Methods: Twenty-seven participants with above-average premenstrual or depressive symptoms underwent a 4-week photoplethysmography smartphone-based HRVB intervention using a waitlist-control design. Laboratory sessions were conducted before and after the intervention, spaced exactly 4 weeks apart. Assessments included resting vagally mediated heart rate variability (vmHRV), attentional control via the revised attention network test (ANT-R), depressive symptoms assessed with the BDI-II questionnaire, and stress/anxiety symptoms measured using the DASS questionnaire. Premenstrual symptomatology was recorded through the PAF questionnaire if applicable. Data analysis employed linear mixed models.
Results: We observed improvements in premenstrual, depressive, and anxiety/stress symptoms, as well as the Executive Functioning Score of the ANT-R during the intervention period but not during the waitlist phase. However, we did not find significant changes in vmHRV or the Orienting Score of the ANT-R.
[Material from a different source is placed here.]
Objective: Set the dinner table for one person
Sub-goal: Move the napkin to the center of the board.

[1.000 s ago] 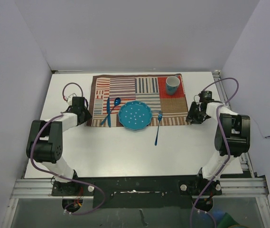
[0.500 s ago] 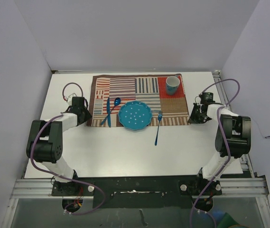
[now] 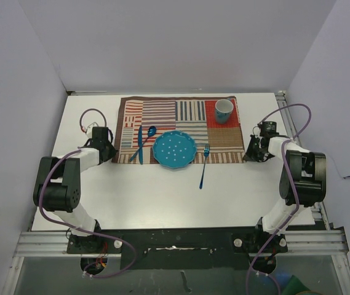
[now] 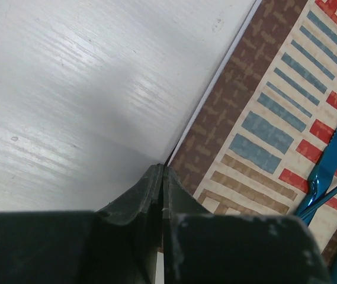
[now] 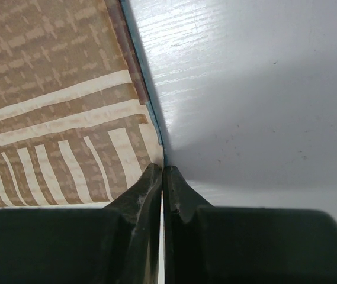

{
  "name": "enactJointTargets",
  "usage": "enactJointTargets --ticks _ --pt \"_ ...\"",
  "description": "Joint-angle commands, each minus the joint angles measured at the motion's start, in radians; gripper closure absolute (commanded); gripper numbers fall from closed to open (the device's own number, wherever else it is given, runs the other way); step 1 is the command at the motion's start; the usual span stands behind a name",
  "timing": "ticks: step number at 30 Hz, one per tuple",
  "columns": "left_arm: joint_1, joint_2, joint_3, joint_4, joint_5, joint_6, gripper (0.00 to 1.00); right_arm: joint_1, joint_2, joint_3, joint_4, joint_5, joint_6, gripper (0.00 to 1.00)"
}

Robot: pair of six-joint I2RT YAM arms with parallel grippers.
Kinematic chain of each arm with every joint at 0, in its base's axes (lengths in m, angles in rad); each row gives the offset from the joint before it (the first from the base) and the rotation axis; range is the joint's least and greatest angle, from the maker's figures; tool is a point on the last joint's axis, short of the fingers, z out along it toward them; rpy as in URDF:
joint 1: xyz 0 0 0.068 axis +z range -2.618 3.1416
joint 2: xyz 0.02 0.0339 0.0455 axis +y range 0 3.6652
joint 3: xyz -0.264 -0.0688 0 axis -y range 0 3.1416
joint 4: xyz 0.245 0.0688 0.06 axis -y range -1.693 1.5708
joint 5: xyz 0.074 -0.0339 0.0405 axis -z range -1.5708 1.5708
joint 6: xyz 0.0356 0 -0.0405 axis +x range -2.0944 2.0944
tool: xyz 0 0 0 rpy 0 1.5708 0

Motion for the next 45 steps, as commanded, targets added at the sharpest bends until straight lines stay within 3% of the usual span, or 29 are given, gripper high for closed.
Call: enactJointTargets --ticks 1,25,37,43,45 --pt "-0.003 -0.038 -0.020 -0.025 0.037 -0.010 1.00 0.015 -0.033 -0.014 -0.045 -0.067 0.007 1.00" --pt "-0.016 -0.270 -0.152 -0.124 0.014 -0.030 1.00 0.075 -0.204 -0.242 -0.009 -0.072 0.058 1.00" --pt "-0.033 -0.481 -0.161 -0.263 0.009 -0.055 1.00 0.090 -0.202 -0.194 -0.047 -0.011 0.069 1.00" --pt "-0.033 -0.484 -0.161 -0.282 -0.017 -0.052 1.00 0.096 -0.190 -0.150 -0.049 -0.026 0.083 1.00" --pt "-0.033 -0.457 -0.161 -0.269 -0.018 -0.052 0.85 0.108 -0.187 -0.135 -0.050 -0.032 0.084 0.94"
Discussion: These findings are promising, both in terms of the effectiveness of smartphone-based HRVB and its potential to alleviate premenstrual symptoms. Nevertheless, to provide a solid recommendation regarding the use of HRVB for improving premenstrual symptoms, further research with a larger sample size is needed to replicate these effects.
1 Introduction
Heart rate variability biofeedback (HRVB) is a well-researched intervention that has demonstrated effectiveness in a wide range of areas (1), including relieving anxiety and stress (2), ameliorating depression (3), improving sleep (4), alleviating asthma symptoms (5), and even enhancing sports performance (6). However, despite its potential, this user-friendly method has seen limited practical implementation. This can be attributed, in part, to the high costs associated with necessary stationary and mobile electrocardiography (ECG) devices, as well as the required training and expertise of staff members entrusted with its administration, which further strains healthcare systems. Encouragingly, smartphone apps capable of assessing heart rate through the device's camera, without additional equipment, are promising to yield similar results (7). Nevertheless, empirical validation of smartphone-based HRVB applications remains limited (see below for elaboration). This study aims to validate the effectiveness of an HRVB intervention applied through smartphones, specifically targeting the alleviation of depressive symptoms, a well-documented outcome of conventional HRVB. Additionally, we explore a novel application of HRVB for premenstrual symptoms.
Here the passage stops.